→ **Assigned task**: In duplicating the lines below, keep every word unchanged and drop the pictures.

→ **Available data**:
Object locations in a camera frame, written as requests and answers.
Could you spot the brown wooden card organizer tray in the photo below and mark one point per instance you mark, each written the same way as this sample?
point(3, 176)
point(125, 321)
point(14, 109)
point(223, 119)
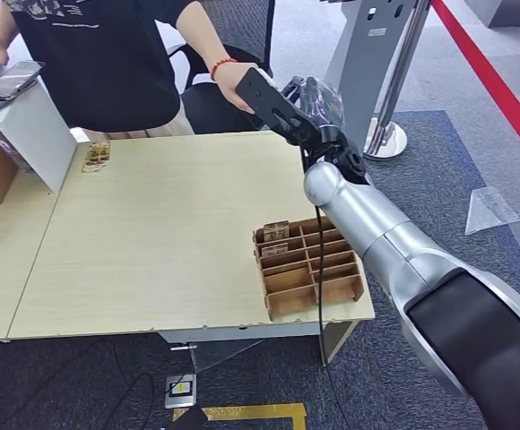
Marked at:
point(295, 279)

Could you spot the brown card in tray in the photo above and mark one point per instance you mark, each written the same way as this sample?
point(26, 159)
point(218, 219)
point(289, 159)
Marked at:
point(276, 231)
point(274, 250)

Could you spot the person's left forearm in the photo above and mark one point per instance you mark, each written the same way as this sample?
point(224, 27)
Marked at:
point(202, 32)

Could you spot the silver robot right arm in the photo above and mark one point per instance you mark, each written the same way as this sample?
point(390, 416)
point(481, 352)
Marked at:
point(367, 219)

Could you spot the silver floor socket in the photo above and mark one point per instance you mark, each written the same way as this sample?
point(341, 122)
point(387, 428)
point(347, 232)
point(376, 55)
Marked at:
point(180, 390)

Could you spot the red barrier belt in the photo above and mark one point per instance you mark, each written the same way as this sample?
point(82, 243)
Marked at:
point(493, 83)

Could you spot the person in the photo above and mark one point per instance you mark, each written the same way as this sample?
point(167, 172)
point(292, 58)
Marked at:
point(107, 71)

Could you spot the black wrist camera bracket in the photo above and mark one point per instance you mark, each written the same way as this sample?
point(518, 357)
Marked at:
point(264, 101)

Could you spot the clear plastic floor marker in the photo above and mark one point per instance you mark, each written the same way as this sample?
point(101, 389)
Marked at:
point(486, 210)

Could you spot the grey metal table frame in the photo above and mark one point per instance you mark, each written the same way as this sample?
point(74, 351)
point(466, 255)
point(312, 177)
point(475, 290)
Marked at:
point(242, 333)

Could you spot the grey kiosk stand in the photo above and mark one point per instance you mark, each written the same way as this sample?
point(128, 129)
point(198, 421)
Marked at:
point(367, 59)

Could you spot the black mesh office chair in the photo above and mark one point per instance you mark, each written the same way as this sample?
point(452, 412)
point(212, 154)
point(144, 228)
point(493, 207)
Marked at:
point(215, 110)

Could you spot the chrome stanchion post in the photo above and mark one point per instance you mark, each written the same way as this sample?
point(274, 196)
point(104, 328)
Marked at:
point(390, 139)

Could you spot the black smartphone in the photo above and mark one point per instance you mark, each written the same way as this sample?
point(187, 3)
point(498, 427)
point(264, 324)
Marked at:
point(11, 80)

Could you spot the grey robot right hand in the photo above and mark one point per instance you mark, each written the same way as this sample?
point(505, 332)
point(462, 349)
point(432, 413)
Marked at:
point(318, 104)

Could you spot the white desk riser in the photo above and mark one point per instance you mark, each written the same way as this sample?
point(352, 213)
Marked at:
point(31, 136)

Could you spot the person's right forearm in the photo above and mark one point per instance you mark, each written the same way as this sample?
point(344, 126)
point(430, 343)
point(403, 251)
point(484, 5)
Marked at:
point(5, 26)

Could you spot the person's left hand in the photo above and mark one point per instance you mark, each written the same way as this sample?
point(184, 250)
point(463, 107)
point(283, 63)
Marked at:
point(230, 86)

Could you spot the grey platform base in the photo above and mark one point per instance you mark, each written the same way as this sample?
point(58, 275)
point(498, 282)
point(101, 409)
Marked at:
point(511, 12)

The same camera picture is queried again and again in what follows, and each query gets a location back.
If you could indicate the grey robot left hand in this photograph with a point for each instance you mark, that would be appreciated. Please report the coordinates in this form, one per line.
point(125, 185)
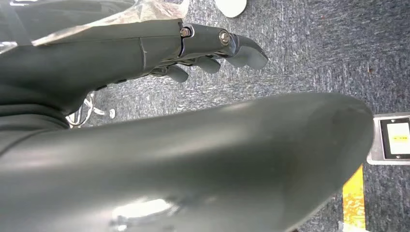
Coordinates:
point(192, 160)

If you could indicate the white shoe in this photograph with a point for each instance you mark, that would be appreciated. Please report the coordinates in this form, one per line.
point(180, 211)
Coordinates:
point(230, 6)

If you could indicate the yellow strip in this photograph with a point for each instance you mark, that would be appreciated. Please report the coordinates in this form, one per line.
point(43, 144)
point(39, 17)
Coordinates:
point(354, 198)

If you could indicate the grey floor socket box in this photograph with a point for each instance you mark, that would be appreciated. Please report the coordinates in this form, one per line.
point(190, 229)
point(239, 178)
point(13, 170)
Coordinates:
point(392, 137)

→ **Answer**:
Object locations in a camera frame, written as requests and answers.
Could you spot the brown wooden card organizer tray in the photo below and mark one point per instance you mark, each written the same way as this sample?
point(3, 176)
point(125, 321)
point(14, 109)
point(223, 119)
Marked at:
point(295, 279)

Could you spot the brown card in tray in the photo above and mark one point per instance you mark, each written the same way as this sample?
point(26, 159)
point(218, 219)
point(289, 159)
Marked at:
point(276, 231)
point(274, 250)

Could you spot the person's left forearm in the photo above and mark one point per instance you mark, each written the same way as this sample?
point(224, 27)
Marked at:
point(202, 32)

Could you spot the silver robot right arm in the photo above and mark one point per instance you mark, each written the same way as this sample?
point(390, 416)
point(481, 352)
Marked at:
point(367, 219)

Could you spot the silver floor socket in the photo above and mark one point per instance you mark, each written the same way as this sample?
point(341, 122)
point(387, 428)
point(347, 232)
point(376, 55)
Marked at:
point(180, 390)

Could you spot the red barrier belt in the photo above and mark one point per instance you mark, each written the same way as this sample?
point(82, 243)
Marked at:
point(493, 83)

Could you spot the person in the photo above and mark one point per instance you mark, each written the same way as this sample?
point(167, 172)
point(292, 58)
Marked at:
point(107, 71)

Could you spot the black wrist camera bracket in the photo above and mark one point per instance you mark, each written the same way as this sample?
point(518, 357)
Marked at:
point(264, 101)

Could you spot the clear plastic floor marker in the photo above and mark one point per instance you mark, each written the same way as this sample?
point(101, 389)
Marked at:
point(486, 210)

Could you spot the grey metal table frame in the photo above and mark one point per instance you mark, each written the same way as this sample?
point(74, 351)
point(466, 255)
point(312, 177)
point(475, 290)
Marked at:
point(242, 333)

Could you spot the grey kiosk stand in the photo above and mark one point per instance you mark, each written the same way as this sample?
point(128, 129)
point(198, 421)
Marked at:
point(367, 59)

Could you spot the black mesh office chair in the photo above and mark one point per instance you mark, each written the same way as this sample?
point(452, 412)
point(212, 154)
point(144, 228)
point(493, 207)
Marked at:
point(215, 110)

Could you spot the chrome stanchion post in the photo above and mark one point per instance you mark, each written the same way as this sample?
point(274, 196)
point(104, 328)
Marked at:
point(390, 139)

Could you spot the black smartphone in the photo above and mark one point per instance you mark, each written the same way as this sample?
point(187, 3)
point(498, 427)
point(264, 324)
Marked at:
point(11, 80)

Could you spot the grey robot right hand in the photo above and mark one point per instance you mark, each written the same way as this sample?
point(505, 332)
point(462, 349)
point(432, 413)
Marked at:
point(318, 104)

Could you spot the white desk riser in the photo above and mark one point per instance you mark, each written the same way as this sample?
point(352, 213)
Marked at:
point(31, 136)

Could you spot the person's right forearm in the photo above and mark one point per instance you mark, each written the same way as this sample?
point(344, 126)
point(430, 343)
point(403, 251)
point(484, 5)
Marked at:
point(5, 26)

Could you spot the person's left hand in the photo above and mark one point per instance you mark, each written the same way as this sample?
point(184, 250)
point(463, 107)
point(283, 63)
Marked at:
point(230, 86)

Could you spot the grey platform base in the photo above and mark one point per instance you mark, each written the same way as this sample?
point(58, 275)
point(498, 282)
point(101, 409)
Marked at:
point(511, 12)

The same camera picture is queried again and again in what follows, and each query gets a location back.
If you could indicate the grey robot left hand in this photograph with a point for each instance you mark, that would be appreciated. Please report the coordinates in this form, one per line.
point(125, 185)
Coordinates:
point(192, 160)

If you could indicate the white shoe in this photograph with a point for each instance you mark, that would be appreciated. Please report the coordinates in this form, one per line.
point(180, 211)
Coordinates:
point(230, 6)

If you could indicate the yellow strip in this photograph with a point for each instance you mark, that would be appreciated. Please report the coordinates in this form, one per line.
point(43, 144)
point(39, 17)
Coordinates:
point(354, 198)

If you could indicate the grey floor socket box in this photograph with a point for each instance you mark, that would be appreciated. Please report the coordinates in this form, one per line.
point(190, 229)
point(239, 178)
point(13, 170)
Coordinates:
point(392, 137)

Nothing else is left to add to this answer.